Als Institutsleiter hat er die Weiterentwicklung der Anthropologie und Wissenschaftsforschung nachhaltig geprägt und sich dabei um die Ethik in der Medizin besonders verdient gemacht.
Er hat das Musische Zentum der Universität Ulm aufgebaut und war mehrere Jahre als Ombudsmann tätig.
Helmut Baitsch hat als Mensch, Wissenschaftler und Hochschullehrer die erfolgreiche Geschichte der Universität Ulm wesentlich mitgeprägt.
Sie wird sein Andenken stets in Ehren halten.
Der Präsident Prof. Dr. K. J. Ebeling und der Dekan Prof. Dr. K.-M. Debatin

- Helmut Baitsch, Universität Ulm - Anthropologie, Hochsträß Foto: Dieter Trüstedt
Akademische Trauerfeier
Entrée
Computerklänge und eine zugeordnete Grafik »Volets Verts«
EMU Experimentelle Musik und Kunst im Musischen Zentrum der Universität Ulm
Begrüßung
Prof. Dr. rer. nat. Karl Joachim Ebeling - Präsident
Vorträge
Dr. jur. Axel Streiter
Ehem. Leiter der Abteilung »Sonderforschungsbereiche« der Deutschen Forschungsgemeinschaft Bonn
»Helmut Baitsch und die Sonderforschungsbereiche«
Prof. Dr. med. Jörg Schmidtke
Direktor des Instituts für Humangenetik der Medizinischen Hochschule Hannover - Mitglied der Deutschen Gesellschaft
für Humangenetik, München
»Helmut Baitsch - Humangenetik, Ethik und Gesellschaft«
Prof. Dr. med. Holger Höhn
Direktor des Instituts für Humangenetik der Universität Würzburg - Mitglied der Deutschen Gesellschaft für Humangenetik, München
»Zu neuen Ufern. Die Überwindung des genetischen Reduktionismus«
Schlusswort
Prof. Dr. med. Klaus-Michael Debatin - Dekan der Medizinischen Fakultät der Universität Ulm
Musikalische Umrahmung
Prof. Dr. med. Frieder Keller - Piano
Robert Simon - Cello
anschließend Empfang im Foyer des Klinikums

Volets Verts *) - Entrée
Konzept: Dieter Trüstedt
Bildrealisation: Andhi Pabst
Musik: Dieter Trüstedt
Technik und Bildspiel am 14. Jan. 08: Klaus Schmidtke
Ein Projekt der EMU - Experimentellen Musik Universität Ulm
Die Musik besteht aus dem Zusammenschlagen zweier Steine aus der Iller (Illerurgestein).
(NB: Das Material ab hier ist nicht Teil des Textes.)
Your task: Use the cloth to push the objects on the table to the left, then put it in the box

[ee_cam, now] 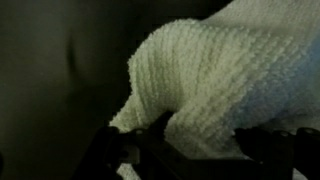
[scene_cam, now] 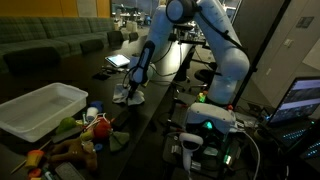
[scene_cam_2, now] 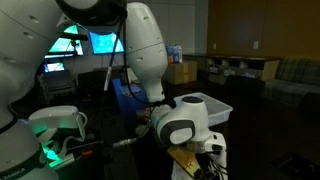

Der Klang wird einige Oktaven tiefer wiedergegeben, so dass tiefe, lang ausklingende Klanggebilde entstehen. Das Zeitmaß der Klänge ist sehr ruhig im ca. 2 Sekunden Zeitabstand und die Zeiten stehen im Verhältnis von 5 zu 7.
Die Tonhöhen der Steinschläge werden von der Projektion "Volets Verts" gesteuert. Das Bild ist ein Farbverlauf von Blau nach Grün. Die Diagonale gibt eine Art Türkis wieder, das von Dunkel nach Hell reicht. Auf dieser Diagonale sind die Tonhöhen gleich, seitlich der Diagonale weichen die Tonhöhen bis zu einer Oktave ab. Der "Fadenkreuz-Spieler" steuert diese Abweichungen und der Klang-Spieler steuert vor allem die Lautstärke und das Zeitmaß.
Mit Helmut Baitsch hatten wir in der Mitte der 80er Jahren des vergangenen Jahrhunderts viel mit diesen Steinen gespielt - im Rahmen des Projektes "Musik in Therapie und Praxis". Aus diesem Projekt ist später das Musische Zentrum der Universität Ulm entstanden.
*) Volets Verts (franz.) = Grüne Fensterläden, Windläden. Eigentlich sind diese Fensterläden weder grün noch blau, sondern liegen immer irgendwie dazwischen, so dass eine undeutige Farbangabe nicht möglich ist. Damit beschäftigt sich das Musik- und Bild-Projekt.